Records excerpted from a collection
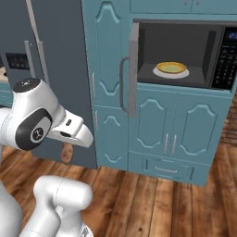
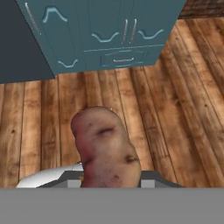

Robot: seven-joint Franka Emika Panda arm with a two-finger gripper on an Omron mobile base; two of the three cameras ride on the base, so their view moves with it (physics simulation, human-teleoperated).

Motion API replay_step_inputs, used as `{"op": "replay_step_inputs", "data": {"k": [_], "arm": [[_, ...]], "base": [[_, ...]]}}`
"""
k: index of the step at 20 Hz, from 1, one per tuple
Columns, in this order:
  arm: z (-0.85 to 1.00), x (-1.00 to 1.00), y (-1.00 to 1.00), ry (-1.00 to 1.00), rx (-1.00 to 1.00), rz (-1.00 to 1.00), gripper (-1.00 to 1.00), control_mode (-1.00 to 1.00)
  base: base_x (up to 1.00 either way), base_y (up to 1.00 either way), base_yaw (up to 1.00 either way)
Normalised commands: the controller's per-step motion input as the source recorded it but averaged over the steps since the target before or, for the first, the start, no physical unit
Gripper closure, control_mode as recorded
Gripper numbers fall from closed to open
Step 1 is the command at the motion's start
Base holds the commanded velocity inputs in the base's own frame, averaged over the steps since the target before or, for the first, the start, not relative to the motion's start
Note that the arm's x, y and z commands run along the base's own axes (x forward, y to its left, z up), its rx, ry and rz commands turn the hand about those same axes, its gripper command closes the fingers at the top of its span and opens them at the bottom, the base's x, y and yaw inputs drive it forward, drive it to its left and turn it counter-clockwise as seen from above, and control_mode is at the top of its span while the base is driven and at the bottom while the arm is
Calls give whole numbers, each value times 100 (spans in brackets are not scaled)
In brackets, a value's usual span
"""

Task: Pick the potato from the counter and place it in the microwave. Then turn on the microwave.

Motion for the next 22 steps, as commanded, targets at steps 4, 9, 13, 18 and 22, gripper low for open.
{"op": "replay_step_inputs", "data": {"k": [4,9,13,18,22], "arm": [[0,0,0,0,0,0,100,100],[0,0,0,0,0,0,100,100],[0,0,0,0,0,0,100,100],[0,0,0,0,0,0,100,100],[0,0,0,0,0,0,100,100]], "base": [[-19,-61,5],[-19,-61,5],[-18,-61,4],[-36,-55,4],[-19,-34,7]]}}
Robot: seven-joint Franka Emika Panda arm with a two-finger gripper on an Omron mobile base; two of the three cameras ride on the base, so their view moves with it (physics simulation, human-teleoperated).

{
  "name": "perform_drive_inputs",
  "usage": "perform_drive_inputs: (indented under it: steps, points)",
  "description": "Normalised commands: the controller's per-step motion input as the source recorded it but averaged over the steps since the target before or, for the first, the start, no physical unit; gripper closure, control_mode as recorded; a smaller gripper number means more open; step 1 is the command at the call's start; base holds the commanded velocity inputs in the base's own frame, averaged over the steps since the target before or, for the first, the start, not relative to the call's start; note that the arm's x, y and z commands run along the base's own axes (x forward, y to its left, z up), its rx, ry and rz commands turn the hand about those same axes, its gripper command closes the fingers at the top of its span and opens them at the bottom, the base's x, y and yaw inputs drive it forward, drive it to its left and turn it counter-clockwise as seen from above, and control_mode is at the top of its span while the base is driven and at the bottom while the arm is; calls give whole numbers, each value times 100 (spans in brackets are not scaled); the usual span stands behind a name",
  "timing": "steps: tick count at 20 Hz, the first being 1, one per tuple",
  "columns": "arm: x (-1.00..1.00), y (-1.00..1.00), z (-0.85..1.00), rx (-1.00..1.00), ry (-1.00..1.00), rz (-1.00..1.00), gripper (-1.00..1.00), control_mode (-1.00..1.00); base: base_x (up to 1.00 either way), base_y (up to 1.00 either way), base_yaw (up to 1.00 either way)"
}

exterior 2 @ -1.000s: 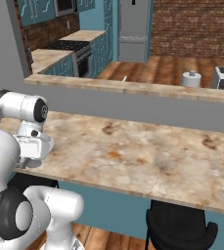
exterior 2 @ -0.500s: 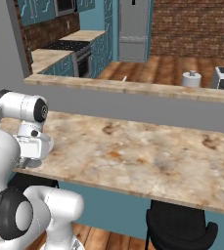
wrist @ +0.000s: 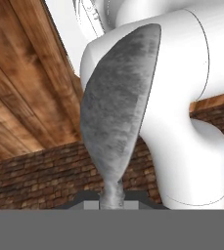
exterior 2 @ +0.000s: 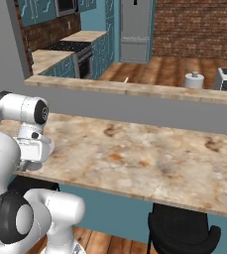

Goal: Take the fork and place it on the left side of the plate. Then take the spoon and place it on the right side of the plate. Make sure they're directly next to the plate.

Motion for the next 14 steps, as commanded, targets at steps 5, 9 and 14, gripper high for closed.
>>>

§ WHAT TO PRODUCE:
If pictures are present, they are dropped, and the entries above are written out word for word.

§ OUTPUT:
Robot: seven-joint Franka Emika Panda arm with a two-finger gripper on an Omron mobile base; two of the three cameras ride on the base, so their view moves with it (physics simulation, human-teleoperated).

Motion API replay_step_inputs, used as `{"op": "replay_step_inputs", "data": {"k": [_], "arm": [[_, ...]], "base": [[_, ...]]}}`
"""
k: index of the step at 20 Hz, from 1, one per tuple
Columns, in this order:
  arm: z (-0.85 to 1.00), x (-1.00 to 1.00), y (-1.00 to 1.00), ry (-1.00 to 1.00), rx (-1.00 to 1.00), rz (-1.00 to 1.00), gripper (-1.00 to 1.00), control_mode (-1.00 to 1.00)
  base: base_x (up to 1.00 either way), base_y (up to 1.00 either way), base_yaw (up to 1.00 either way)
Normalised commands: the controller's per-step motion input as the source recorded it but averaged over the steps since the target before or, for the first, the start, no physical unit
Gripper closure, control_mode as recorded
Gripper numbers fall from closed to open
Step 1 is the command at the motion's start
Base holds the commanded velocity inputs in the base's own frame, averaged over the steps since the target before or, for the first, the start, not relative to the motion's start
Note that the arm's x, y and z commands run along the base's own axes (x forward, y to its left, z up), its rx, ry and rz commands turn the hand about those same axes, its gripper command closes the fingers at the top of its span and opens them at the bottom, the base's x, y and yaw inputs drive it forward, drive it to its left and turn it counter-clockwise as seen from above, and control_mode is at the top of its span while the base is driven and at the bottom while the arm is
Calls give whole numbers, each value times 100 (spans in brackets are not scaled)
In brackets, a value's usual span
"""

Task: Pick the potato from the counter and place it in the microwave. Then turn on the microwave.

Motion for the next 22 steps, as commanded, targets at steps 4, 9, 13, 18 and 22, gripper low for open.
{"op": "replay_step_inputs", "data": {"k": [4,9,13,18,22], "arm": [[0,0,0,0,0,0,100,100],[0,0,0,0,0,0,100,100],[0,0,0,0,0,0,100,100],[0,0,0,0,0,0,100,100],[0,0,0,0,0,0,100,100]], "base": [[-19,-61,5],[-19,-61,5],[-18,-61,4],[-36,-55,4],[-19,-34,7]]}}
Robot: seven-joint Franka Emika Panda arm with a two-finger gripper on an Omron mobile base; two of the three cameras ride on the base, so their view moves with it (physics simulation, human-teleoperated).

{
  "name": "perform_drive_inputs",
  "usage": "perform_drive_inputs: (indented under it: steps, points)",
  "description": "Normalised commands: the controller's per-step motion input as the source recorded it but averaged over the steps since the target before or, for the first, the start, no physical unit; gripper closure, control_mode as recorded; a smaller gripper number means more open; step 1 is the command at the call's start; base holds the commanded velocity inputs in the base's own frame, averaged over the steps since the target before or, for the first, the start, not relative to the call's start; note that the arm's x, y and z commands run along the base's own axes (x forward, y to its left, z up), its rx, ry and rz commands turn the hand about those same axes, its gripper command closes the fingers at the top of its span and opens them at the bottom, the base's x, y and yaw inputs drive it forward, drive it to its left and turn it counter-clockwise as seen from above, and control_mode is at the top of its span while the base is driven and at the bottom while the arm is; calls give whole numbers, each value times 100 (spans in brackets are not scaled); the usual span stands behind a name",
  "timing": "steps: tick count at 20 Hz, the first being 1, one per tuple",
  "columns": "arm: x (-1.00..1.00), y (-1.00..1.00), z (-0.85..1.00), rx (-1.00..1.00), ry (-1.00..1.00), rz (-1.00..1.00), gripper (-1.00..1.00), control_mode (-1.00..1.00); base: base_x (up to 1.00 either way), base_y (up to 1.00 either way), base_yaw (up to 1.00 either way)"
}

exterior 2 @ -1.000s: 
exterior 2 @ -0.500s: 
wrist @ +0.000s: 
exterior 2 @ +0.000s: 

Goal: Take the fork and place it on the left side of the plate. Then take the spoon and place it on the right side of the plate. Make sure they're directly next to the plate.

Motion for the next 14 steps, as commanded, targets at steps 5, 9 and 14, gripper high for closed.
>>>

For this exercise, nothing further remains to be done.